- _What to work on_
Each line of the records containing "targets" is to be copied out and returned.

- _Records supplied_

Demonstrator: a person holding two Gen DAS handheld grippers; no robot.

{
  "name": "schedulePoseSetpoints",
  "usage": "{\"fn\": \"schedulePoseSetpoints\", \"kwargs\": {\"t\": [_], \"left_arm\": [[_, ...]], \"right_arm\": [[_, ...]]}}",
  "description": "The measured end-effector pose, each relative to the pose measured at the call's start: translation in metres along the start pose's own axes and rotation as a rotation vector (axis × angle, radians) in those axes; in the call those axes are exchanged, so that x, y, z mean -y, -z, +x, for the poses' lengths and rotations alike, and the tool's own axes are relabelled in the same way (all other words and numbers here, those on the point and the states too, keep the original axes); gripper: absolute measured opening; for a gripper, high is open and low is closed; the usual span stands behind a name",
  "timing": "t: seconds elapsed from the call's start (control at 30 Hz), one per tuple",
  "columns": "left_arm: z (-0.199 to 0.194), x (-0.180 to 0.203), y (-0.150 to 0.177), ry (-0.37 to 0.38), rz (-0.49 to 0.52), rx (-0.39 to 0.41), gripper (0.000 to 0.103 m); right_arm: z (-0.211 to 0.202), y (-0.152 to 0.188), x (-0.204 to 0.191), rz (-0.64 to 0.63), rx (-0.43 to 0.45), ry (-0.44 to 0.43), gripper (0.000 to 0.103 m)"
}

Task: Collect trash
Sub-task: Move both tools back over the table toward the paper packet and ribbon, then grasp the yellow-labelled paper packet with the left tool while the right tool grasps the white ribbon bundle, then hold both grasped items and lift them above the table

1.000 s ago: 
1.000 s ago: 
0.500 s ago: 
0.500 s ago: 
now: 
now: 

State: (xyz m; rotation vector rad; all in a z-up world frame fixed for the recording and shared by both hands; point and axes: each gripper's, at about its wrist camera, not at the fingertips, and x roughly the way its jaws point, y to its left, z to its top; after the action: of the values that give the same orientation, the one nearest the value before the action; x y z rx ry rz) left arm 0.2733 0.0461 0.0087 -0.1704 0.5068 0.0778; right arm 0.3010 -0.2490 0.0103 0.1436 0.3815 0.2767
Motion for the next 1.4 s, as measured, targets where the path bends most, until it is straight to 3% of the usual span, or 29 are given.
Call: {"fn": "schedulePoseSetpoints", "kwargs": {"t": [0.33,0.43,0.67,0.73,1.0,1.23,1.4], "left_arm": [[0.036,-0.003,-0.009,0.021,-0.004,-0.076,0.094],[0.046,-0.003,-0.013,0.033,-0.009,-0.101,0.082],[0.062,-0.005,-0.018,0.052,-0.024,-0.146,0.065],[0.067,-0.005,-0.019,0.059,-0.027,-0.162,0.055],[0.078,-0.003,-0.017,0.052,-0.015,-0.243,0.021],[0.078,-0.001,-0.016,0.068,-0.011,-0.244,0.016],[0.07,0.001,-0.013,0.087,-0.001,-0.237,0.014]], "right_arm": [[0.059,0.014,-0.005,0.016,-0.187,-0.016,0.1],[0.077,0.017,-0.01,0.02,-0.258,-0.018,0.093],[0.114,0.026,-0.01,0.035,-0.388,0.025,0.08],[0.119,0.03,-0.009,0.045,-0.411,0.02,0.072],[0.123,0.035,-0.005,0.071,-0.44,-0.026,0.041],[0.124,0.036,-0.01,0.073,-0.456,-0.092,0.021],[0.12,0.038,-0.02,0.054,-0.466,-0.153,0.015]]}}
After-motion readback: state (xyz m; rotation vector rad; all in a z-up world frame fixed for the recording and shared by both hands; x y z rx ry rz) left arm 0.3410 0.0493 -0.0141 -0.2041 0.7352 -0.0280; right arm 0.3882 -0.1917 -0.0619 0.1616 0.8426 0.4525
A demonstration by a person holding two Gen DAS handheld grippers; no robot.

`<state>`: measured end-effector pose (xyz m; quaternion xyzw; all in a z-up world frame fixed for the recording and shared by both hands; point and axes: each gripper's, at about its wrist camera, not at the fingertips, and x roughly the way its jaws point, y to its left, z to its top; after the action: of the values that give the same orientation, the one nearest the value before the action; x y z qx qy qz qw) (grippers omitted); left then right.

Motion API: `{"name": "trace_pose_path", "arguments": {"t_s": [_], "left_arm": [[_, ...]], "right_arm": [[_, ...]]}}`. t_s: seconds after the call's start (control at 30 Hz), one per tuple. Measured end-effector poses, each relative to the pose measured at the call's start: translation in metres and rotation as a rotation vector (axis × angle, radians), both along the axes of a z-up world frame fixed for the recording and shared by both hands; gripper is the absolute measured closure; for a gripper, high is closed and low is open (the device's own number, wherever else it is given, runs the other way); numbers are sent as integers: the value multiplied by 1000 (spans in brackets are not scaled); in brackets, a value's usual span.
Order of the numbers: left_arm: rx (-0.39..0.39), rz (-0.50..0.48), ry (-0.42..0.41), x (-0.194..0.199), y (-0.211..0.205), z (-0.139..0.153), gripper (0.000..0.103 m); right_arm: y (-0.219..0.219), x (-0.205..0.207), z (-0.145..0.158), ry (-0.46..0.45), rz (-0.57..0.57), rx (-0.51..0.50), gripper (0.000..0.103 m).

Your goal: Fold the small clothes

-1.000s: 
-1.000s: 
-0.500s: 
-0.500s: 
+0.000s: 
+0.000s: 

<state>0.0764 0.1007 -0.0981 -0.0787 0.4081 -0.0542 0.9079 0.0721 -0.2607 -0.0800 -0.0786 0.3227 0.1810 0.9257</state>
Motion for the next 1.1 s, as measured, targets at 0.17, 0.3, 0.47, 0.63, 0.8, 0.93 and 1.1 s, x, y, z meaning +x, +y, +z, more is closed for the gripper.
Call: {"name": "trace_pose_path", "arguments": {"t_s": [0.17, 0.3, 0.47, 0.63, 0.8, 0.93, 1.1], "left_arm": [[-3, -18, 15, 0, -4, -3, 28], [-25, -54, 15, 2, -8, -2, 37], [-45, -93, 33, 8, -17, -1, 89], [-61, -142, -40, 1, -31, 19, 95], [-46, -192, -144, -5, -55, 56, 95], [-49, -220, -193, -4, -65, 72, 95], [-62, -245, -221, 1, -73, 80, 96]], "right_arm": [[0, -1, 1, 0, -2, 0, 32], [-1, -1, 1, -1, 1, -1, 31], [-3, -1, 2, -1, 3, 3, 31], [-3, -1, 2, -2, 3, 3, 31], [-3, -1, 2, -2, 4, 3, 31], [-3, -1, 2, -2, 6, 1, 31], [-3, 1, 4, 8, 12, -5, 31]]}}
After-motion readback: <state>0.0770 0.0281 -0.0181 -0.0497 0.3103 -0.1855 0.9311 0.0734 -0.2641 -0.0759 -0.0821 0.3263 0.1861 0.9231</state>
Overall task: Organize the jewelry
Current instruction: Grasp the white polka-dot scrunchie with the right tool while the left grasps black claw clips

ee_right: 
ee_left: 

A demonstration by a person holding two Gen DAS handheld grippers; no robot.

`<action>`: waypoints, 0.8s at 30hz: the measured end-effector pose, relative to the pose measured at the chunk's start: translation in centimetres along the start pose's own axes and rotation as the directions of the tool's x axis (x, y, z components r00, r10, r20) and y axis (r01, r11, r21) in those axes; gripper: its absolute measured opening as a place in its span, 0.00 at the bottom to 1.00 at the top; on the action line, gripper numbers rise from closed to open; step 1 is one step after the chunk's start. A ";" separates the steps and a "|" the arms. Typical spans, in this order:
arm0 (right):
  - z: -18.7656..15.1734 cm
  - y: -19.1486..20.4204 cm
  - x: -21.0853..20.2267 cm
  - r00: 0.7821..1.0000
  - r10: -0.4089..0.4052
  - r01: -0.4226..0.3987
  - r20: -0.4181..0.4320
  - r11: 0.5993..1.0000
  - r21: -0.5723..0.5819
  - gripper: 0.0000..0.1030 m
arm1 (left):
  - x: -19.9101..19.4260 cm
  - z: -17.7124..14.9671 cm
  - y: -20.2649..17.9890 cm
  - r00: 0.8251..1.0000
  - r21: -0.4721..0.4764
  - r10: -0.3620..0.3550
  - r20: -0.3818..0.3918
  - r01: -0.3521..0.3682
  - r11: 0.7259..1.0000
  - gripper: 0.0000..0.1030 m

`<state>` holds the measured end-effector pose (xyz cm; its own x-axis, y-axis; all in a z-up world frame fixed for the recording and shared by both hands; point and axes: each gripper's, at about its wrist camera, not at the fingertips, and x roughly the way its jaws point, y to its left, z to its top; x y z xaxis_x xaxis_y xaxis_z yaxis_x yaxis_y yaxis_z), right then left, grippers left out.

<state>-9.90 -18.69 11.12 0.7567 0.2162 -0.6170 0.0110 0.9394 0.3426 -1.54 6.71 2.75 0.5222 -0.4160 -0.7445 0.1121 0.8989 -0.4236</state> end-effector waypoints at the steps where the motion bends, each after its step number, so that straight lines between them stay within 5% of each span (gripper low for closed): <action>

- _Solution to this task_
Motion for the next 1.4 s, as measured, targets where the path bends most, until it is straight to 3% of the usual span, or 29 are given.
Motion for the next 1.1 s, as measured, targets at 0.17, 0.3, 0.47, 0.63, 0.8, 0.93 and 1.1 s, x, y, z meaning +x, +y, +z, more is closed for the gripper.

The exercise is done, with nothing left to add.